CONCLUSIONS: This case report demonstrates the importance of considering anesthesia-associated rhabdomyolysis as a differential for acute postoperative weakness, and outlines an investigative approach. To the best of our knowledge, it is the first case described in the pediatric literature to report biphasic progression of symptoms.
摘要:
背景:麻醉相关的横纹肌溶解症是一种罕见的手术并发症,会导致术后肌痛,弱点,和潜在的肾功能衰竭,如果不及时管理。

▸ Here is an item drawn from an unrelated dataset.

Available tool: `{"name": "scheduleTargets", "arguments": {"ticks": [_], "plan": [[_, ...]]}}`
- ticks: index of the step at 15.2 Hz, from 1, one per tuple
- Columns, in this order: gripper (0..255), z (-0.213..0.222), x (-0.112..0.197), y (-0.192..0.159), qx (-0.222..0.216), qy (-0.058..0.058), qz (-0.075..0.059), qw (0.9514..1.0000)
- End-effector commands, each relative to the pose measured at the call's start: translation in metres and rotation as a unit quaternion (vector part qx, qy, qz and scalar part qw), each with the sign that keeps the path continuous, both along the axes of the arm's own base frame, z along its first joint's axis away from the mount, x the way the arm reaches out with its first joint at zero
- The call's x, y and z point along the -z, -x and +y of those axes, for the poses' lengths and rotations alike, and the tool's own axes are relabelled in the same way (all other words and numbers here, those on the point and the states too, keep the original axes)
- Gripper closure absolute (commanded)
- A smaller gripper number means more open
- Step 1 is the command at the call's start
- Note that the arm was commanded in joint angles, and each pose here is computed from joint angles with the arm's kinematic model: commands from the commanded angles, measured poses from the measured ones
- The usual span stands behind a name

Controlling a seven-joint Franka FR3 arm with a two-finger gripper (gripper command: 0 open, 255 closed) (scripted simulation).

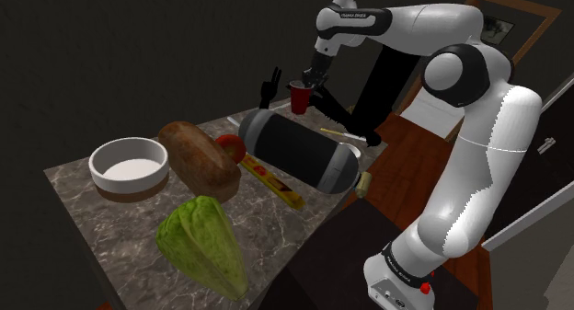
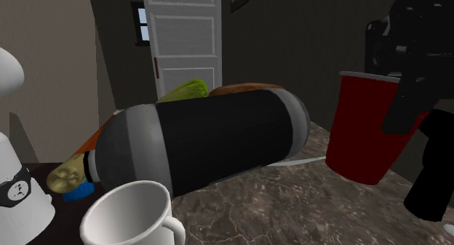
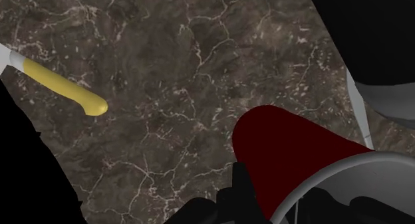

可能导致这种并发症的诱因包括肌营养不良和肌病。
方法:此罕见病例描述了一名非土著澳大利亚儿科患者出现这种并发症,没有已知的诱发风险因素,也没有明确的病因.一名9岁有哮喘背景的儿童接受了选择性去除胸壁上的瘢痕疙瘩疤痕。程序简短而简单,平稳的麻醉诱导。在出现期间,她出现了气道压力急剧升高,伴有支气管痉挛和喉痉挛,需要使用沙丁胺醇和舒沙胺胺铵,效果良好。在术后初期,患者主诉全身肌痛和肌无力,无法独立动员。暂时恢复正常功能;然而,第二天症状复发并伴有肌痛,需要入院治疗。她被发现患有横纹肌溶解症,经过保守治疗,完全恢复了几周。她被彻底调查了任何根本原因,包括对恶性高热易感性的基因检测(她有一个未知意义的变异,但对导致恶性高热的已知基因异常呈阴性)。
结论:本病例报告证明了将麻醉相关横纹肌溶解症作为急性术后肌无力鉴别的重要性。并概述了一种调查方法。据我们所知,这是儿科文献中描述的首例报告症状双相进展的病例。
方法:此罕见病例描述了一名非土著澳大利亚儿科患者出现这种并发症,没有已知的诱发风险因素,也没有明确的病因.一名9岁有哮喘背景的儿童接受了选择性去除胸壁上的瘢痕疙瘩疤痕。程序简短而简单,平稳的麻醉诱导。在出现期间,她出现了气道压力急剧升高,伴有支气管痉挛和喉痉挛,需要使用沙丁胺醇和舒沙胺胺铵,效果良好。在术后初期,患者主诉全身肌痛和肌无力,无法独立动员。暂时恢复正常功能;然而,第二天症状复发并伴有肌痛,需要入院治疗。她被发现患有横纹肌溶解症,经过保守治疗,完全恢复了几周。她被彻底调查了任何根本原因,包括对恶性高热易感性的基因检测(她有一个未知意义的变异,但对导致恶性高热的已知基因异常呈阴性)。
结论:本病例报告证明了将麻醉相关横纹肌溶解症作为急性术后肌无力鉴别的重要性。并概述了一种调查方法。据我们所知,这是儿科文献中描述的首例报告症状双相进展的病例。